##### Extracted data

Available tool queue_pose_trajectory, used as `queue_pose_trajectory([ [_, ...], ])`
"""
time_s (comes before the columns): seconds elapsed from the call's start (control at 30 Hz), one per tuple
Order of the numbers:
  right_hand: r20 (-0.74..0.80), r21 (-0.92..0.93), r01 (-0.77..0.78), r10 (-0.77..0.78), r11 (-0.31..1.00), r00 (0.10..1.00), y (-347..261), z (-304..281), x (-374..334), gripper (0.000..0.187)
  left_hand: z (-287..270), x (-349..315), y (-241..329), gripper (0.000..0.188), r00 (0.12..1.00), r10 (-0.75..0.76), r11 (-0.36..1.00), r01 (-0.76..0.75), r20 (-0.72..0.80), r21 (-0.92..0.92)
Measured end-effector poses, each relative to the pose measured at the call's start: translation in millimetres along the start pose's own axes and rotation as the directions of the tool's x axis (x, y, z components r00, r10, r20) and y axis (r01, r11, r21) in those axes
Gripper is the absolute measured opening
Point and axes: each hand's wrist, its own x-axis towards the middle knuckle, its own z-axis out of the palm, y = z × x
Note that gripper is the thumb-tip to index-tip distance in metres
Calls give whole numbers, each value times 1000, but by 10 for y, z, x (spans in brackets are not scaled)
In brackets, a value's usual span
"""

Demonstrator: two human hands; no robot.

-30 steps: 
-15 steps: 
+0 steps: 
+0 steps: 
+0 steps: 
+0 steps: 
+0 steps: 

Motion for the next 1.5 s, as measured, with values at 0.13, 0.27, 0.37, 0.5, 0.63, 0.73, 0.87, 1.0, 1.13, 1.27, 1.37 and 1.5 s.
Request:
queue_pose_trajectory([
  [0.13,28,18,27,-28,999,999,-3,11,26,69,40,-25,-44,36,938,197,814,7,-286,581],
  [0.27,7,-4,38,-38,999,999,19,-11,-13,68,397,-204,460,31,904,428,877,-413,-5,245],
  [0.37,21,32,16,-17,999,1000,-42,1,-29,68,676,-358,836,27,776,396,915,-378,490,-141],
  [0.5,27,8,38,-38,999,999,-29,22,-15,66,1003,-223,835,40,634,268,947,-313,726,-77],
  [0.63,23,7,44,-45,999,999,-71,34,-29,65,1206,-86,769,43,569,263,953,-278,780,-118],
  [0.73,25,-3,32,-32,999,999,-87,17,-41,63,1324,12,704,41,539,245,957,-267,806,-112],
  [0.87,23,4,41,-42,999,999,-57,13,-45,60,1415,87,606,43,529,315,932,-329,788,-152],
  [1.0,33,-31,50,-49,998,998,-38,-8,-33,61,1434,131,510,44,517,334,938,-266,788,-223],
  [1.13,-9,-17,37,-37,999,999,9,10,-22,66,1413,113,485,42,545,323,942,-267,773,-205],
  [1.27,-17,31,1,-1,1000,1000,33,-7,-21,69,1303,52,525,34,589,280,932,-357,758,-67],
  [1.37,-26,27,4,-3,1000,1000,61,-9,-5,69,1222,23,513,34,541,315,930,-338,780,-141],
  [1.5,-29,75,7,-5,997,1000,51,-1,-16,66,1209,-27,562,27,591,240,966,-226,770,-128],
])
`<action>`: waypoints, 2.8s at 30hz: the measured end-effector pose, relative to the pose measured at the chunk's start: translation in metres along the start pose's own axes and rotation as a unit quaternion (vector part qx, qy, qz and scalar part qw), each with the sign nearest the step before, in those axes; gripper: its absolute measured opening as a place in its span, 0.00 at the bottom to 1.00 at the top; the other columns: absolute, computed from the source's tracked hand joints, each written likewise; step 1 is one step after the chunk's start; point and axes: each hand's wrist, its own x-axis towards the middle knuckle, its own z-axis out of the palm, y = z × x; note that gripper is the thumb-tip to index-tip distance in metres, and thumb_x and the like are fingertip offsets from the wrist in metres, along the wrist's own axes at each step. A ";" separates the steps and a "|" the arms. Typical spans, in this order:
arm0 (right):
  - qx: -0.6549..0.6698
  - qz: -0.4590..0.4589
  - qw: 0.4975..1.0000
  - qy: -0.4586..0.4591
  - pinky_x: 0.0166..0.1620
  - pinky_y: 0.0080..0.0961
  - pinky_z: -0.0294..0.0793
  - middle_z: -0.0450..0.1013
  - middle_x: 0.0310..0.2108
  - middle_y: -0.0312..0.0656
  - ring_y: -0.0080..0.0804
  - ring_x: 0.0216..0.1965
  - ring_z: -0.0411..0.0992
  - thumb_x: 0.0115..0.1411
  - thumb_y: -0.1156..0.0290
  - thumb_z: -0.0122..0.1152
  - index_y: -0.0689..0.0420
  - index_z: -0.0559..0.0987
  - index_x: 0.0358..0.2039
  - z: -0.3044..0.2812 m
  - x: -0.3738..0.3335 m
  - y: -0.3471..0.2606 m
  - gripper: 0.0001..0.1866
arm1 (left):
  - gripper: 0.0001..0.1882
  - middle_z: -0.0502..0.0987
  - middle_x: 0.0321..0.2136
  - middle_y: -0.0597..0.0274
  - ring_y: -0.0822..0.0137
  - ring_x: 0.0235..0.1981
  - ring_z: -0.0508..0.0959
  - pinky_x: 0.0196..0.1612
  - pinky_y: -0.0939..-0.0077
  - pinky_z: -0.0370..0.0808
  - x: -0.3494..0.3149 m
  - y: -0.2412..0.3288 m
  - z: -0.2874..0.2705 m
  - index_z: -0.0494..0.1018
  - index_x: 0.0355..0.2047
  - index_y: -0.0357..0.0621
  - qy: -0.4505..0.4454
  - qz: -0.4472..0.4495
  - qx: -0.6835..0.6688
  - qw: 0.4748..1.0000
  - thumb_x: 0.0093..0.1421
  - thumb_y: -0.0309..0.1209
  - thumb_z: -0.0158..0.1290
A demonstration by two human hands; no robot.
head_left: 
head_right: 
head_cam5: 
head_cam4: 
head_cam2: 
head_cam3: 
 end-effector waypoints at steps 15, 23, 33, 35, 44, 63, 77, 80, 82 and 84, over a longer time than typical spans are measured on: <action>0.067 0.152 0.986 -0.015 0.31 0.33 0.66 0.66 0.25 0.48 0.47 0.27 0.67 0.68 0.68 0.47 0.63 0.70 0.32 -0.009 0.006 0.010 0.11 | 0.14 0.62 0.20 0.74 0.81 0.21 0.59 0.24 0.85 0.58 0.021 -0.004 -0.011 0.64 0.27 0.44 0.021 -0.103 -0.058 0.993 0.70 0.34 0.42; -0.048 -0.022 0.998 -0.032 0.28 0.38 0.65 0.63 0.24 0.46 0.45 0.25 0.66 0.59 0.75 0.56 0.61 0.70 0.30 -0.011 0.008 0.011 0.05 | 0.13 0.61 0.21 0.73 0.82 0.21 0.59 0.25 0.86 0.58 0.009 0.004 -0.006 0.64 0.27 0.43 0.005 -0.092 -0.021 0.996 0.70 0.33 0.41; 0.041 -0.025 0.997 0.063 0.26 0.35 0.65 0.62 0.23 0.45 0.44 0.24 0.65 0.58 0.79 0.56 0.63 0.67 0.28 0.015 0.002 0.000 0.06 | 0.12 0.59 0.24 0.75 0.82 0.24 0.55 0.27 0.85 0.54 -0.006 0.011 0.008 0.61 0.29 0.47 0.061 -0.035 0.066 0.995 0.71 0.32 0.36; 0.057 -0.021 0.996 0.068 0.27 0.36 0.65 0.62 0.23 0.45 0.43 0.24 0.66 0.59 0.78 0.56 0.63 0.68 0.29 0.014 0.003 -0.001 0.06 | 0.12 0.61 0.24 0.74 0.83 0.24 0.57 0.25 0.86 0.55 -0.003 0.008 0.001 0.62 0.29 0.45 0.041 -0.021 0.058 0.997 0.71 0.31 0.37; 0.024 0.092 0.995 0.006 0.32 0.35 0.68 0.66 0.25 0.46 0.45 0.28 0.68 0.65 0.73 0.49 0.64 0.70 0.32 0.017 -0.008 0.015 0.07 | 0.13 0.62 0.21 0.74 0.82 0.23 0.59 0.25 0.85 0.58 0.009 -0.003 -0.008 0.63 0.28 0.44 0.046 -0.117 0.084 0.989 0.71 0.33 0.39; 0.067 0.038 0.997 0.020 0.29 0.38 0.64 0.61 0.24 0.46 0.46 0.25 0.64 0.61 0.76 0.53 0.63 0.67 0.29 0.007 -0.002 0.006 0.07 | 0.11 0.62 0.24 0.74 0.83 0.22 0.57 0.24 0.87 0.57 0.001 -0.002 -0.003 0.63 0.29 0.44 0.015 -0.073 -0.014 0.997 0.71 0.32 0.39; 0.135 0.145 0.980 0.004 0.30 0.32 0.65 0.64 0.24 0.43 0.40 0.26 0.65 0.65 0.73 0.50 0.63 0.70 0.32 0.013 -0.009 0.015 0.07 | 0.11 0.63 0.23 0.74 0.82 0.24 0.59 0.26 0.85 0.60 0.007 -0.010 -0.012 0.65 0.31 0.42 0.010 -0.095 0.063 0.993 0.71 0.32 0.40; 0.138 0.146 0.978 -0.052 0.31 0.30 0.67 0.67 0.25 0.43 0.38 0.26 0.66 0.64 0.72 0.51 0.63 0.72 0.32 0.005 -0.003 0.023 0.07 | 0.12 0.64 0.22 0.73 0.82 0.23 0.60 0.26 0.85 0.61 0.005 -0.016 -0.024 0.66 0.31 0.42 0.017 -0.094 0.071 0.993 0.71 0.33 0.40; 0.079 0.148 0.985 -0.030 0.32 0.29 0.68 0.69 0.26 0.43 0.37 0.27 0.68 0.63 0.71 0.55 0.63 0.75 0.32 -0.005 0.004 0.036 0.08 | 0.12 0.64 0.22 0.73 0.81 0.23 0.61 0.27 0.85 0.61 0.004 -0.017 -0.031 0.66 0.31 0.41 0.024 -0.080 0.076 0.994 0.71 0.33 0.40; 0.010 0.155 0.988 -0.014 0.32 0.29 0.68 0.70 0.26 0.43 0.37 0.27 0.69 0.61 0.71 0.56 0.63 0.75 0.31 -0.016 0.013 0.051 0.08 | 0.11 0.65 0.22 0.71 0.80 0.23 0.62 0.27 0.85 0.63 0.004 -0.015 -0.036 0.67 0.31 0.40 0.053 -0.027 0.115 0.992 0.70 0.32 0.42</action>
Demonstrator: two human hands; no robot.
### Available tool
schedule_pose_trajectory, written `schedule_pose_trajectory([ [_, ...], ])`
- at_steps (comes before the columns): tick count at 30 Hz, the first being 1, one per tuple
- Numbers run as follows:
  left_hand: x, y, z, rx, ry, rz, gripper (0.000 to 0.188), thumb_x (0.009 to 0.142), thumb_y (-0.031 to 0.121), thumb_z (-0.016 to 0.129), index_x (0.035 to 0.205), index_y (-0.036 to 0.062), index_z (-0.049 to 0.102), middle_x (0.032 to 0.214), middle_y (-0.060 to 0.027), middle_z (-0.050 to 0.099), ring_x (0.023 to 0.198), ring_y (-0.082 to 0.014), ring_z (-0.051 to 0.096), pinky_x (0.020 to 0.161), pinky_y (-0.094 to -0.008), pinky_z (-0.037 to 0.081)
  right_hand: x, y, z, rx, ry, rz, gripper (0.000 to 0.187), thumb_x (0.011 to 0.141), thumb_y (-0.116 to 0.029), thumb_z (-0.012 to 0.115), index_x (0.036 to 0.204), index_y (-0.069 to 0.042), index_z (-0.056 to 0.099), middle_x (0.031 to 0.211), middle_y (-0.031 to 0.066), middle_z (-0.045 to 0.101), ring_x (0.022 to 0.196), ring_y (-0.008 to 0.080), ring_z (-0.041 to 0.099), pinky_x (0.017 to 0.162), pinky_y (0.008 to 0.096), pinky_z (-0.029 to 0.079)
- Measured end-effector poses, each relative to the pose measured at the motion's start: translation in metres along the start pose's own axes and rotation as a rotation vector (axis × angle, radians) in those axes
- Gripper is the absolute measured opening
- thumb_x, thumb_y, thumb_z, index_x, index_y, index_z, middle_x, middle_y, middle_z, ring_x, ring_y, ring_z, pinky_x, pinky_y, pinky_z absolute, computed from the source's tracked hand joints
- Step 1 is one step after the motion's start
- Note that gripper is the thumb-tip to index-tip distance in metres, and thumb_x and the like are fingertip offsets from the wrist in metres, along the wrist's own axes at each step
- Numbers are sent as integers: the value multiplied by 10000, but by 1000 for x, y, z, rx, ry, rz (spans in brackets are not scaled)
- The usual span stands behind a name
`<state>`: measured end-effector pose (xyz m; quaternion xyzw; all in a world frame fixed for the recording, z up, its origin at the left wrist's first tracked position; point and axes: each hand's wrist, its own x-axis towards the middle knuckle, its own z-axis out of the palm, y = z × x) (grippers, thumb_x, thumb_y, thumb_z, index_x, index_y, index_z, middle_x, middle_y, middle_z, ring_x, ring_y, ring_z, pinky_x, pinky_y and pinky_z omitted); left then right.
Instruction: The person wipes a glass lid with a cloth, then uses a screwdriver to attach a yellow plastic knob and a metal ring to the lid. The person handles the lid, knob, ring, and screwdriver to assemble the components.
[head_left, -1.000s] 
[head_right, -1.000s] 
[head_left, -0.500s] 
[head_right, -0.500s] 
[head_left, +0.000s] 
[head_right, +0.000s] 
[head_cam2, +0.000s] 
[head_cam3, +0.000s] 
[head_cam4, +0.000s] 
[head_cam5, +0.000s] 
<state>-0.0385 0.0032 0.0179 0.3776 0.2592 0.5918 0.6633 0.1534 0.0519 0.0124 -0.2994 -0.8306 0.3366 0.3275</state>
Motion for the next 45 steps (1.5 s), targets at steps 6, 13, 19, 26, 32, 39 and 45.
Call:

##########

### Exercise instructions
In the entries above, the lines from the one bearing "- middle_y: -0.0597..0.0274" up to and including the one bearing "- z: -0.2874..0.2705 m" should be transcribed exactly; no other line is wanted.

### Answer to this task
  - middle_y: -0.0597..0.0274
  - ring_y: -0.0822..0.0137
  - ring_x: 0.0235..0.1981
  - ring_z: -0.0508..0.0959
  - pinky_x: 0.0196..0.1612
  - pinky_y: -0.0939..-0.0077
  - pinky_z: -0.0370..0.0808
  - x: -0.3494..0.3149 m
  - y: -0.2412..0.3288 m
  - z: -0.2874..0.2705 m

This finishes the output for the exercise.